Rotational Kinematics - angle between force and velocity

[trinkleb]

Here is the problem I am working on. I have found answers for all of them except part (f), which is the one I need help with. I will report the answers I have so far:

A classic 1957 Chevrolet Corvette of mass 1240 kg starts from rest and speeds up with a constant tangential acceleration of 2.00 m/s^2 on a circular test track of radius 60.0 m. Treat the car as a particle.

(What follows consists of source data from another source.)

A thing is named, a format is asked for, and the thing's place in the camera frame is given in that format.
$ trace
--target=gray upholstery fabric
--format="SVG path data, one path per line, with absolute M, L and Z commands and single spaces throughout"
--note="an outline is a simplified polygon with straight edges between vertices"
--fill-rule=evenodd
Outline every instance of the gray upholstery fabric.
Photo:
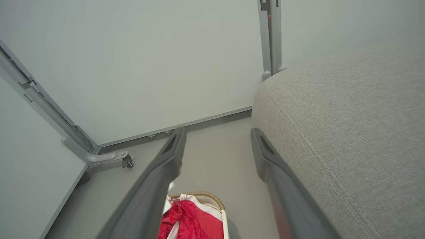
M 343 238 L 425 235 L 425 38 L 284 70 L 252 107 Z

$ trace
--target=white wall
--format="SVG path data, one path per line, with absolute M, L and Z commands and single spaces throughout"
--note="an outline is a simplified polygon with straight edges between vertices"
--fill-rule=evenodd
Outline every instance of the white wall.
M 423 0 L 281 0 L 282 65 L 425 30 Z
M 0 76 L 0 238 L 46 235 L 86 168 L 61 138 Z
M 101 145 L 249 107 L 256 1 L 5 0 L 0 39 Z

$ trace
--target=clothes
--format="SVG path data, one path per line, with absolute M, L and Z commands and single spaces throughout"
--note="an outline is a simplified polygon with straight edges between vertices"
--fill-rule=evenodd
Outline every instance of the clothes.
M 178 203 L 161 220 L 158 239 L 222 239 L 221 213 L 201 204 L 196 197 L 182 194 Z

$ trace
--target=laundry basket
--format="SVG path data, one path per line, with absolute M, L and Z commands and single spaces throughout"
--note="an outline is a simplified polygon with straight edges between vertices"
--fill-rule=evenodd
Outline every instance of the laundry basket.
M 209 192 L 187 192 L 187 193 L 176 193 L 176 194 L 171 194 L 169 195 L 169 197 L 175 202 L 177 203 L 177 201 L 180 198 L 181 194 L 187 194 L 187 195 L 193 195 L 196 197 L 196 199 L 204 205 L 210 206 L 212 208 L 217 209 L 218 211 L 221 212 L 221 217 L 223 219 L 223 234 L 224 234 L 224 239 L 229 239 L 229 228 L 227 225 L 227 216 L 226 216 L 226 211 L 224 210 L 224 205 L 221 202 L 221 200 L 214 194 L 209 193 Z

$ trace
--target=red fabric
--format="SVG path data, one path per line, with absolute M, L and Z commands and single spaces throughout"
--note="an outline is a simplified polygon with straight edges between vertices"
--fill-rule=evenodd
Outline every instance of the red fabric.
M 166 239 L 179 221 L 177 239 L 222 239 L 223 222 L 191 201 L 179 201 L 162 216 L 158 239 Z

(a) What is its angular acceleration? --> 0.0333 rad/s²
(b) What is its angular speed 6.00 s after it starts? --> 0.2 rad/s
(c) What is its radial acceleration at this time? --> 2.4 rad/s²
(d) (I'll skip this one, since it's just a sketching problem)
(e) What are the magnitudes of the total acceleration and net force for the car at this time? --> a_tot = 3.12 m/s² and ΣF = 3874 N

(f) What angle do the total acceleration and net force make with the car's velocity at this time?

I'm wondering if I should use one of the rotational kinematics equations, but I'm still not sure how to go about it. Any ideas would be helpful. Thank you!

 

[K S Thurm]

Use your kinematics equations and substitute the variables. v=omega, alpha=a or acceleration, time=time, delta(x)=delta(theta).

Then solve as though kinematics. Use correct units: rad/s rad/s^2 instead of m/s etc. If you need more help, let me know.

 

[trinkleb]

This is what I did using a kinematics equation:

Θ = Θ_o + ω_ozt + 1/2(α_zt²

Since it starts from rest,

Θ = 1/2(0.0333 rad/s²)(6 s)²
Θ = 0.594 rad = 107°

This is not the right answer. Does Θ really represent the angle between the acceleration and the velocity? I thought it was just the angular displacement, in which I can't see a correlation between that and the acceleration and velocity angle.

 

[K S Thurm]

Delta Theta is Angular displacement. Starts from rest wi=0. Time=6.00s. Alpha=0.0333 rad/s^2. You now have 3 variables. Solve for wf.

Use wf=wi+alpha(time) -----------> wf=0 + (0.0333 rad/s^2)(6.00sec) That should result in your angular speed of 0.1998 or 0.2rad/s

Foe reg kinematics Vf=Vi+at

 

[K S Thurm]

Oh sorry, for part (f) try

Delta Theta = ((wi+wf)/2 ))(time) wi+wf, divide by 2, multiply by time

 

[trinkleb]

Alright, so when I use that equation I get:

ΔΘ = ½(ω_o + ω_f)(t)
ΔΘ = ½(0 + 0.2 rad/s)(6 s) = 0.6 rad = 34.4°

The book says it should be 50.2°, which doesn't make sense to me. Is there a certain concept that I might be missing which could be keeping me from getting the right answer?

 

[K S Thurm]

You need to use Arctan(ar/at). Try looking up Linear Acceleration in rigid body rotation in your textbook. atan=dv/dt = (r)(dw/dt)=ra

Tan^-1(2.40/2.00) =50.19 deg

 

[trinkleb]

Oh wow, that makes a lot of sense. Thank you so much!